### EXERCISE BRIEF
Pictures stay out of the output. Return exactly the lines below from the one with "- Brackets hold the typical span" down to the one with "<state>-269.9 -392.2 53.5", both included, and nothing more.

[Start of Attachment]

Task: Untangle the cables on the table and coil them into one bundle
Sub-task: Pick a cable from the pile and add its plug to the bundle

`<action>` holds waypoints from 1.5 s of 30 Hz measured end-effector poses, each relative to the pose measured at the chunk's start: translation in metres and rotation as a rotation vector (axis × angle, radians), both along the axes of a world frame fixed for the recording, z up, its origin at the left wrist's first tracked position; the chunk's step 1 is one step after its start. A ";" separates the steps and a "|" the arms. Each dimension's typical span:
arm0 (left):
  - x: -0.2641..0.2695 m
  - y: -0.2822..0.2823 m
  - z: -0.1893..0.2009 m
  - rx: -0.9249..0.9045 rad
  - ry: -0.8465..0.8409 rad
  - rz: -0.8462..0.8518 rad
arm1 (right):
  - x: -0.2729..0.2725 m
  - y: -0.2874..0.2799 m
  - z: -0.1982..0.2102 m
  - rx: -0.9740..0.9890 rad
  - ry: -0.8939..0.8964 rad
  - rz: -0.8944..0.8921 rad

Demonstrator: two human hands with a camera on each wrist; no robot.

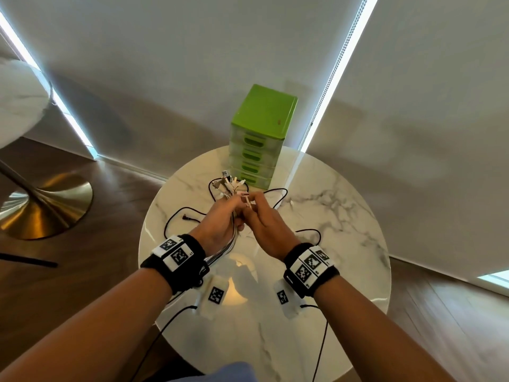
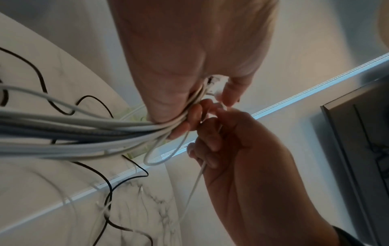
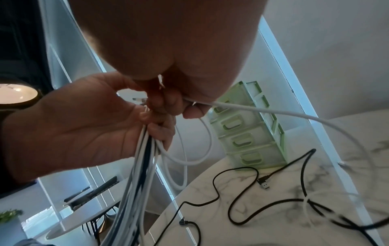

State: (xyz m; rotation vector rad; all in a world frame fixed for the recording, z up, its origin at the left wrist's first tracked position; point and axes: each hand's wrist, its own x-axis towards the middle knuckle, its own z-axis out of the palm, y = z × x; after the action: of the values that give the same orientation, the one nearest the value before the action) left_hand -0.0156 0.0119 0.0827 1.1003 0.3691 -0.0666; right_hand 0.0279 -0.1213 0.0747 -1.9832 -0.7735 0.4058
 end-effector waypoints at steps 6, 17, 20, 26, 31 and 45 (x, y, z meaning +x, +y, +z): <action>0.004 0.010 -0.004 -0.055 -0.004 0.059 | 0.002 -0.004 0.004 -0.117 -0.110 0.046; 0.015 0.022 0.007 0.004 -0.102 0.154 | -0.002 -0.025 -0.018 -0.204 0.062 0.113; 0.022 0.040 0.017 -0.020 -0.092 0.229 | -0.012 -0.043 -0.045 -0.284 0.148 0.175; 0.026 0.079 0.037 0.056 -0.158 0.315 | -0.006 -0.088 -0.095 -0.525 0.156 0.145; 0.013 0.092 0.038 0.198 -0.208 0.312 | 0.027 -0.083 -0.094 -0.534 -0.144 -0.069; -0.067 0.181 0.036 0.143 -0.243 0.541 | -0.010 0.136 -0.068 -0.608 -0.371 0.355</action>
State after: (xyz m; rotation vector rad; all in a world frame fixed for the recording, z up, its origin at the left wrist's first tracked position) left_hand -0.0824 0.1928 0.1188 1.1020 0.4458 0.5748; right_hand 0.0176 0.0145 0.0066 -2.5311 -1.3721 0.5328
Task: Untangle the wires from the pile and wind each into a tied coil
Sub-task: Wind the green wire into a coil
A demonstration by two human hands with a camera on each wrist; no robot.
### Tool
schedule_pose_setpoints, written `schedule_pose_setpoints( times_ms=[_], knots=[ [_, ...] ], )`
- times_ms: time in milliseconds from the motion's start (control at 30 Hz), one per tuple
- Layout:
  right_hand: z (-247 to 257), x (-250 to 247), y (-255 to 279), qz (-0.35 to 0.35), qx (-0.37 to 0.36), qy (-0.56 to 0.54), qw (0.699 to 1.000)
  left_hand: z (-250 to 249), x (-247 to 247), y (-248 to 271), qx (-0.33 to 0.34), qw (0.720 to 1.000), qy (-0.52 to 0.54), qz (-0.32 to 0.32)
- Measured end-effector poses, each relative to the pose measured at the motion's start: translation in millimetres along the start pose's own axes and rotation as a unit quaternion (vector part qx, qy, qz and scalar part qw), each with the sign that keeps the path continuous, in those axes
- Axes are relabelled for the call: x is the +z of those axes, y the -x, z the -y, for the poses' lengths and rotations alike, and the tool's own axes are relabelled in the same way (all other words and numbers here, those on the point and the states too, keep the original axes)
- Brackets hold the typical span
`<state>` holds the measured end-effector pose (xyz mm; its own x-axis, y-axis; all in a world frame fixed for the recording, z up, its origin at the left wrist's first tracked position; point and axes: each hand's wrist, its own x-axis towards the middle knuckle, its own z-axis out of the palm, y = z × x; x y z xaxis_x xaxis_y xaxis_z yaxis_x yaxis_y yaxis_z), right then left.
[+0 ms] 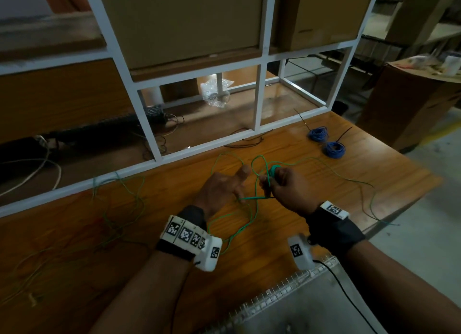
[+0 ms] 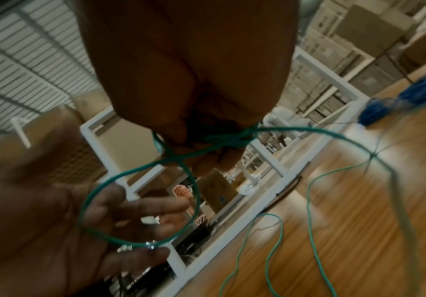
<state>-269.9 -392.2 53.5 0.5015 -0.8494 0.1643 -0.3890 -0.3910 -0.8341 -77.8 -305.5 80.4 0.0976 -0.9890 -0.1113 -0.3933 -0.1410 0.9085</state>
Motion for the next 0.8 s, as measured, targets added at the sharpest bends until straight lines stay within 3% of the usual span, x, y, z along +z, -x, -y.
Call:
schedule_pose_setpoints(
  times_ms=[133,200,267,400,500,567,667,733,800],
  knots=[
    [8,9,4,-0.054,-0.071,0.193,0.977,-17,19,0,0.003,0.979,-0.143,-0.145],
    [15,13,7,-0.042,-0.095,0.254,0.962,-20,26,-4,-0.002,0.972,-0.146,-0.184],
    [16,16,9,-0.033,-0.117,0.282,0.952,-17,29,-9,-0.007,0.977,-0.095,-0.189],
    [10,19,7,-0.094,-0.125,0.272,0.949,-3,27,-18,0.01,0.983,-0.029,-0.183],
    [5,11,2,-0.093,-0.09,0.242,0.962,-8,19,-13,-0.02,0.972,0.182,-0.148],
    [5,1,1,-0.056,-0.041,0.18,0.981,-3,5,-12,-0.031,0.944,0.302,-0.132],
    [20,-21,10,0.088,0.069,-0.027,0.993,3,-13,-10,0.006,0.967,0.241,-0.085],
    [27,-30,19,0.22,0.114,-0.134,0.96,-2,-22,-7,0.067,0.985,0.133,-0.084],
    [28,-33,25,0.323,0.128,-0.21,0.914,-5,-29,-11,0.133,0.985,0.059,-0.098]
  ],
)
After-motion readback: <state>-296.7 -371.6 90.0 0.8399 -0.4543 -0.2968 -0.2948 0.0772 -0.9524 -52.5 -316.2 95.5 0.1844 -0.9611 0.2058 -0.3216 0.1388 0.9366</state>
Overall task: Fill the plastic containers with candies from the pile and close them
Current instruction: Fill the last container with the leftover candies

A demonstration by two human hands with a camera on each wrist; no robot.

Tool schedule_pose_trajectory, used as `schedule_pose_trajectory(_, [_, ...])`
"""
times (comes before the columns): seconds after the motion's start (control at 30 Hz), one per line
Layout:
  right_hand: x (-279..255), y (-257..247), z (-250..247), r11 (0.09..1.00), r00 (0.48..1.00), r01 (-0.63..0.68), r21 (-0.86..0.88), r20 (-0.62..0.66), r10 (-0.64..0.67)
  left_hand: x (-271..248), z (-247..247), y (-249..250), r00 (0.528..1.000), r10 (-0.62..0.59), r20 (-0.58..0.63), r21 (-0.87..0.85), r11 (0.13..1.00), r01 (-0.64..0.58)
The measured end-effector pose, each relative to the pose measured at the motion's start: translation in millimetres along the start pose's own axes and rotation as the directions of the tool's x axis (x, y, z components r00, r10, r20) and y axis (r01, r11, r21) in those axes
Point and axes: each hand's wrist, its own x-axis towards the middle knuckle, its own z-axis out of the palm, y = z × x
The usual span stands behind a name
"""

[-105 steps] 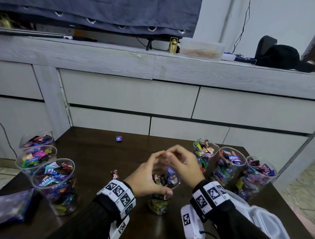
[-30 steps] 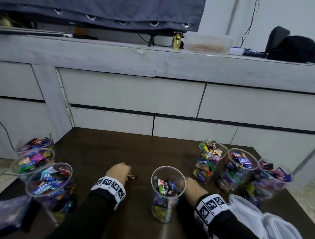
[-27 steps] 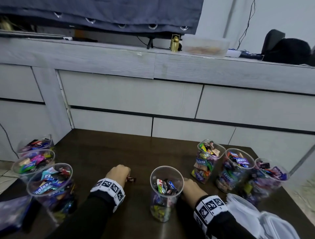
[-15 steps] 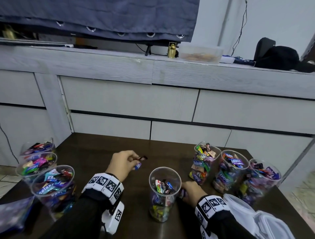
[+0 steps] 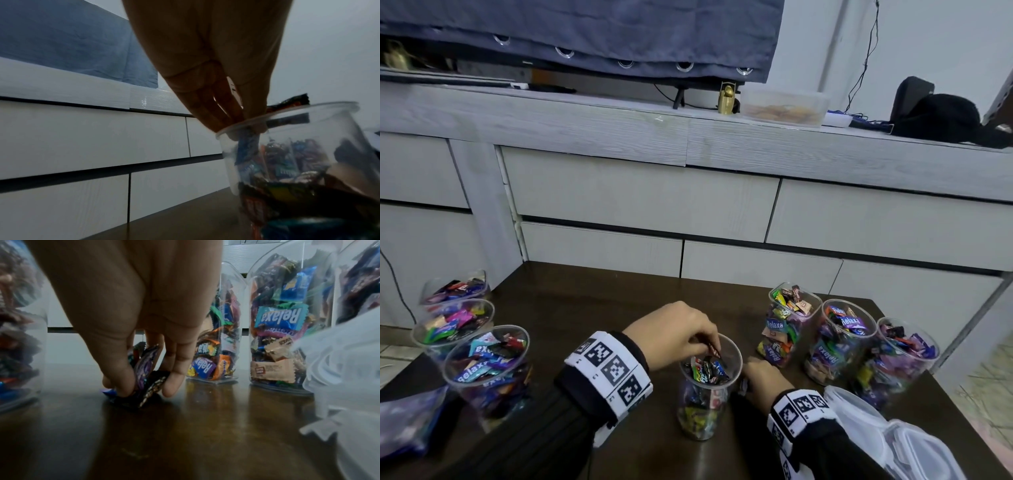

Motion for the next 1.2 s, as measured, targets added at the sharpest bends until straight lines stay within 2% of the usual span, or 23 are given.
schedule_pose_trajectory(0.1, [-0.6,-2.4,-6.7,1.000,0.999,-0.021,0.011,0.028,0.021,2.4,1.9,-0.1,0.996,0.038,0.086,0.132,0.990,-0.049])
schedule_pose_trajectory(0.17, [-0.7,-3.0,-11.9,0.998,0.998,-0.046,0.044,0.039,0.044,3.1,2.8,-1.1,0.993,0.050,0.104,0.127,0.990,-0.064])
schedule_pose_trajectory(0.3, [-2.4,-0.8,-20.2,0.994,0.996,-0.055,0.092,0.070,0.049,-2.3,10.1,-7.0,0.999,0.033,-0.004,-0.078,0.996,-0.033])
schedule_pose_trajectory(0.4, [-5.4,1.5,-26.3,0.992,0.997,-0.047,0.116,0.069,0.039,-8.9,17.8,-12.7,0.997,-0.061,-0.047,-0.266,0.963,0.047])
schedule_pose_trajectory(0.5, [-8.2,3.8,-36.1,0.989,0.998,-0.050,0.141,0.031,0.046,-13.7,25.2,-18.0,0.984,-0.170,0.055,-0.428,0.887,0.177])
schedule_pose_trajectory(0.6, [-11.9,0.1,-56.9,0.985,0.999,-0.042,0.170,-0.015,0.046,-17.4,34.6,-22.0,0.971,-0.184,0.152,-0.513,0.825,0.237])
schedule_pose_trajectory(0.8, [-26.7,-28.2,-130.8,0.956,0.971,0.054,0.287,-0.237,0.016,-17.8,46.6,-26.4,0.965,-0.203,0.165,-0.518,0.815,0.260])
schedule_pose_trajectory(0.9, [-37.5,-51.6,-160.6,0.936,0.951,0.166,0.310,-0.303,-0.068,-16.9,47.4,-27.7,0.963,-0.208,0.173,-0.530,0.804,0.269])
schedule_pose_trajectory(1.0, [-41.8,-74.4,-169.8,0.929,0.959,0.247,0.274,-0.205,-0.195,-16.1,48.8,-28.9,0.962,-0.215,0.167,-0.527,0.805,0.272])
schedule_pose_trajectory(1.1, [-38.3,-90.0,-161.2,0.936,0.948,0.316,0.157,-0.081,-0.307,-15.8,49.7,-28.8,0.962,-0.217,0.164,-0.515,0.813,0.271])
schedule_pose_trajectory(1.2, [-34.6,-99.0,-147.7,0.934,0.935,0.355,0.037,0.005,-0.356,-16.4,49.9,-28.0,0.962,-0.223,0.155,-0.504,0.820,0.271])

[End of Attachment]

### OUTPUT OF THE TASK
- Brackets hold the typical span
`<state>` holds the measured end-effector pose (xyz mm; its own x-axis, y-axis; all in a world frame fixed for the recording, z up, its origin at the left wrist's first tracked position; point and axes: each hand's wrist, its own x-axis towards the middle knuckle, its own z-axis out of the palm, y = z × x; x y z xaxis_x xaxis_y xaxis_z yaxis_x yaxis_y yaxis_z), right then left.
[+0 ms] 
[+0 ms] 
<state>-269.9 -392.2 53.5 0.5015 -0.8494 0.1643 -0.3890 -0.3910 -0.8341 -77.8 -305.5 80.4 0.0976 -0.9890 -0.1113 -0.3933 -0.1410 0.9085</state>

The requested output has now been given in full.